My company came up with this data for the Wall Street Journal, so I should explain that the title here is a bit of an over-simplification.
The main point is that if you sort in ascending order on e.g. the "Average number of degrees temperature deviates from 60-80 range in last five years" column you should have a good indication of how the cities compare in terms of the time and extent to which their air temperature deviates from a comfortable range.
But if you're interested in more detail, the figures in that column are actually derived from:
- The heating degree days (HDD) with a base temperature of 60 F summed for each day over the last 5 years (measuring the time and extent to which the temperature dropped below 60 F in that 5-year period).
- The cooling degree days (CDD) with a base temperature of 80 F summed for each day over the last 5 years (measuring the time and extent to which the temperature rose above 80 F in that 5-year period).
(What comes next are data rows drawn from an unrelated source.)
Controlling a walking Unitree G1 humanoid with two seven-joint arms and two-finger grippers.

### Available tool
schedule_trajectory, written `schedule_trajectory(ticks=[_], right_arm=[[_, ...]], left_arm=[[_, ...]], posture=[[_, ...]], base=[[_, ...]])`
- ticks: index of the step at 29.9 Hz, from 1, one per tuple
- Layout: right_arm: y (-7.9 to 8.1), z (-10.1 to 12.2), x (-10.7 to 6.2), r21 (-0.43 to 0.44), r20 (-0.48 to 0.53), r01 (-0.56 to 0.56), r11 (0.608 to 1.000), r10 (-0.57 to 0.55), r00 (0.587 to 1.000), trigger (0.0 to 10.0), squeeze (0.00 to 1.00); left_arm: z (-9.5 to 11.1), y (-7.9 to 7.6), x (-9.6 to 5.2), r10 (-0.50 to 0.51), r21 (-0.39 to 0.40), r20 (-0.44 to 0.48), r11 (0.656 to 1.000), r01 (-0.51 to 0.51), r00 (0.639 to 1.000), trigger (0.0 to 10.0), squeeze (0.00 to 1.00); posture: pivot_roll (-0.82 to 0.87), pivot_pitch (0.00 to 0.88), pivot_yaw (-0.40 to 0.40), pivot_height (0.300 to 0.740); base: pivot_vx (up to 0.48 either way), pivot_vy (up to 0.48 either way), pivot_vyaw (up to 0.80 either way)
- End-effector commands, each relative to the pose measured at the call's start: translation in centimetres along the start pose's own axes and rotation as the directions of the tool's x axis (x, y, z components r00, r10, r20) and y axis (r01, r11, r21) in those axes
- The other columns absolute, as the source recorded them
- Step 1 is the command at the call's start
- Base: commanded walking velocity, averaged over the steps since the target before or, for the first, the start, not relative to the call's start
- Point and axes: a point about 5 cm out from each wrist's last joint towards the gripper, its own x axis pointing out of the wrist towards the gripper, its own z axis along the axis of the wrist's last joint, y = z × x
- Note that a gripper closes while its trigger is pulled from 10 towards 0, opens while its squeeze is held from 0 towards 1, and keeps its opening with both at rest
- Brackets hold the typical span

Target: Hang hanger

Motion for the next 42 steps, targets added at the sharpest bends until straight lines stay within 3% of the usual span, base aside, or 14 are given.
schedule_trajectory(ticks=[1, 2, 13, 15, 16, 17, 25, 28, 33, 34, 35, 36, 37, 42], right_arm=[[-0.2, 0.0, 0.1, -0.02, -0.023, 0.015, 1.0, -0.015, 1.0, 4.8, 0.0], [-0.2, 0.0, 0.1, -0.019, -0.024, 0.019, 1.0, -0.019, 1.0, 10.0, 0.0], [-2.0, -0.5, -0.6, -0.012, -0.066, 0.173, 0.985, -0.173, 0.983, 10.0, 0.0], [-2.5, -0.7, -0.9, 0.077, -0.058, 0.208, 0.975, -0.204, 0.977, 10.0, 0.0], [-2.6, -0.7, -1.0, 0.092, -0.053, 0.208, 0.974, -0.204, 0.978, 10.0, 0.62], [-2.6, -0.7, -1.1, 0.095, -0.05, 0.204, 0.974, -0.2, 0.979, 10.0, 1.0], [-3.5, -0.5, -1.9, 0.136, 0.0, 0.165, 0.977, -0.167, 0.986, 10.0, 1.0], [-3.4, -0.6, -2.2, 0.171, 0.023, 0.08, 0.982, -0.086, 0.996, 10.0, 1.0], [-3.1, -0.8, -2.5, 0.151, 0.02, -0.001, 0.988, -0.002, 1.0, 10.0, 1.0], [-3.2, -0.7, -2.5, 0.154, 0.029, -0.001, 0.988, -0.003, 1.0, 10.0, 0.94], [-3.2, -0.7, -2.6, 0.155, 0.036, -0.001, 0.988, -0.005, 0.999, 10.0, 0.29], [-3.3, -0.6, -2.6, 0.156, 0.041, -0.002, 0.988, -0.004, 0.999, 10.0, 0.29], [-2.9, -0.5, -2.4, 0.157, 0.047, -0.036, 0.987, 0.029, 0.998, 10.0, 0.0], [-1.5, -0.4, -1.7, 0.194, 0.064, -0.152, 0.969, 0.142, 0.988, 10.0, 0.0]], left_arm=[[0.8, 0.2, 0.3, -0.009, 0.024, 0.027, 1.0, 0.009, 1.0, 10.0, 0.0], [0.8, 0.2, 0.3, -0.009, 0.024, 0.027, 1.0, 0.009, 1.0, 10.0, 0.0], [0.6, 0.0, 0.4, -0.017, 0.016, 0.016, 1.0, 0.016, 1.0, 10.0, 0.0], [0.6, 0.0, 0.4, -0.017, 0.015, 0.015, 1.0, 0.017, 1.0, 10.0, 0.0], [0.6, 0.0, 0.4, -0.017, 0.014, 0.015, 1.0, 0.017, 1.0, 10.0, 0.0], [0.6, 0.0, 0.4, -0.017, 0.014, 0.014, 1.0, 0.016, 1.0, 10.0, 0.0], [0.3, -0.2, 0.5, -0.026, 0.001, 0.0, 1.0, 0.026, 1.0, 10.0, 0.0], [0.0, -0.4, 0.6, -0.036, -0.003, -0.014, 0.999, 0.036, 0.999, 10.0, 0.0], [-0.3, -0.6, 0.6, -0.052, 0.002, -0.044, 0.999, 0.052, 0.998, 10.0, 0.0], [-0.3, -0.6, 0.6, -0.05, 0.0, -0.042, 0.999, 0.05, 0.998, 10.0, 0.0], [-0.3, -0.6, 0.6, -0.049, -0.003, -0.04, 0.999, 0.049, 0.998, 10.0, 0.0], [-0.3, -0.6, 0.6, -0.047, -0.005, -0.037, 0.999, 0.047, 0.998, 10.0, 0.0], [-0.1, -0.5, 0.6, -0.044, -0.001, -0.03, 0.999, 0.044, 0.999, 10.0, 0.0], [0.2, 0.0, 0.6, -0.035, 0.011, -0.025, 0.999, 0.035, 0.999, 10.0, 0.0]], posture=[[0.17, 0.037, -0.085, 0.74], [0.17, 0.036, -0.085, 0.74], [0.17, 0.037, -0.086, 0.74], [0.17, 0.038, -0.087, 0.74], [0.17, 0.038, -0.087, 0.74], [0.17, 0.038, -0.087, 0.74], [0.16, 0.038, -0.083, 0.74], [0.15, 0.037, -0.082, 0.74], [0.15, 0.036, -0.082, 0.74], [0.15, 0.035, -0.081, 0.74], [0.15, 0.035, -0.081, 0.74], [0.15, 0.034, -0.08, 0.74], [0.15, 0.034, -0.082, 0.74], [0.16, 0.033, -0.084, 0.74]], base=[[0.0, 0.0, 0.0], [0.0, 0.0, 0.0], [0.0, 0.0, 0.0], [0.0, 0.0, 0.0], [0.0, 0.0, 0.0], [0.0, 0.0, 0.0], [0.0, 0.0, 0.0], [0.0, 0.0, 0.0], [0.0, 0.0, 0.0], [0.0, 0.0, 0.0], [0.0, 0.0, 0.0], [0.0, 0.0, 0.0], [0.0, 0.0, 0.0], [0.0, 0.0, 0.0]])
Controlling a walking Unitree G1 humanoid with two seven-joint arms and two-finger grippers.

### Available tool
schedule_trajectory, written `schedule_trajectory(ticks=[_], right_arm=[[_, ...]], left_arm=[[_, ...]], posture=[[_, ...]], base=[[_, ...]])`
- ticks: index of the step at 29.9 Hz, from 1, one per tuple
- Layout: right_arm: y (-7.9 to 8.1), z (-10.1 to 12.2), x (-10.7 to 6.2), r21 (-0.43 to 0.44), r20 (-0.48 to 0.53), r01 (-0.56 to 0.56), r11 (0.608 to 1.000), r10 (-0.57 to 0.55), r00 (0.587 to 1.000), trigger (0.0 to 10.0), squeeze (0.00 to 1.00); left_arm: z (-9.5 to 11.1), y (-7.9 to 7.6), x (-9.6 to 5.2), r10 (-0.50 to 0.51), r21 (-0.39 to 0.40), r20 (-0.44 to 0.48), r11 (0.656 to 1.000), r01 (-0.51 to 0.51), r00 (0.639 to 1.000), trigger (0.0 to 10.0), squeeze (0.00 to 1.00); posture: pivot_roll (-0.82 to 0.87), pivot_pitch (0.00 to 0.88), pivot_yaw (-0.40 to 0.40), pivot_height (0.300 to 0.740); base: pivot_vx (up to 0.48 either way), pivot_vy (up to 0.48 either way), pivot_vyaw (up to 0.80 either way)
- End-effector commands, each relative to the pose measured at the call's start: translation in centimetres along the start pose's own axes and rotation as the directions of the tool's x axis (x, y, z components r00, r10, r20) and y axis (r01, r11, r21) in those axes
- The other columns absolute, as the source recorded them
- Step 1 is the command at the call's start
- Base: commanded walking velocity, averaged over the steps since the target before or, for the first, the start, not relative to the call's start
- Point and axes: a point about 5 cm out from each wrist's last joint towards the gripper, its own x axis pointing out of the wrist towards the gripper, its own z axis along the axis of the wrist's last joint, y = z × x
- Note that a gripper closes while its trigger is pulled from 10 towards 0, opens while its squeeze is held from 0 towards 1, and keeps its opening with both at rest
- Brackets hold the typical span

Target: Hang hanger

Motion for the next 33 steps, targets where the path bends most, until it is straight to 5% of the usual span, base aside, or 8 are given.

We summed the HDD and CDD together to get a relative measure of how much and for how long the temperature was outside the optimal range over the 5-year period. Then we divided by the number of days in that 5-year period to get the total degree days per day. The day bits cancelled out, effectively giving the average number of degrees that the temperature deviated from the optimal range. (I think the WSJ sensibly thought that expressing the data in terms of average temperature deviation would make it more accessible than if it were expressed in terms of degree days, which most people probably aren't familiar with.)
Anyway, irrespective of whether the meaning of the figures themselves is intuitive, I think they're ideal for ranking the cities in terms of how favourable their climates are in terms of temperature.
The main body article also has some interesting discussion of the ins and outs of using temperature as a measure of a given location's comfort levels.
Probably of more interest to me than most as I'm quite chuffed that my company's data was used in the WSJ :) But putting my shallow ego aside I do think the numbers are cool as I've long been intrigued by the idea of finding the locations on earth with the perfect climates.
I see you just launched an API. Looks like you're working off a dump of WU's data? Nice dataset there.
For the back-of-the-envelope calculations I always do, I would probably just write a script to scrape WU's data myself and do the HDD/CDD calculations manually. It's a shame that there's no free trial of your data (~50 request/day or similar). It would make me far more likely to fall in love with your API. Then, on the not-inconceivable chance that I write energy software in the near-future, I would be far more likely to query your API instead of rolling my own solution.
I definitely agree with you that we need to bring more computation to energy. I'm gifting someone a Nest thermostat later today, which embodies the kind of innovation we need. The fact that the Nest is considered as innovative as it is shows just how lacking we've been in this area. It's just an Android on the wall, after all!
Thanks for posting. I take it info@energyauditsoftware.com reaches you?
Thanks for your thoughts there! Yes we are working off of WU's data. They have an awesome database of weather data and they've been very kind in allowing us to use the temperature part of it for our degree days system.
We do have a free API trial actually, though it's limited in the sense that you can only get data for the Cape Cod area: http://www.degreedays.net/api/test
We'll happily give most people a full free trial if they ask. We don't offer that publicly, partly because a lot of people are just looking to assemble a database of 5-year-average data and then quit, and partly because the number crunching to calculate degree days properly is pretty expensive so we have to be careful about watching our costs. A proper free tier could kill us, particularly if a manufacturer of popular installable energy-related hardware or software decided to wire things up so all their customers fetched degree days from our system whether they wanted them or not.
But perhaps we should re-consider the current setup for trials... We only launched the API recently so at the moment we're still playing it by ear somewhat.
If you mention "bromley" in an email to that address or just email info at degree days dot net it'll get through to me - and I'd love to hear from you or anyone else developing software for energy-related applications.
>particularly if a manufacturer of popular installable energy-related hardware or software decided to wire things up so all their customers fetched degree days from our system whether they wanted them or not.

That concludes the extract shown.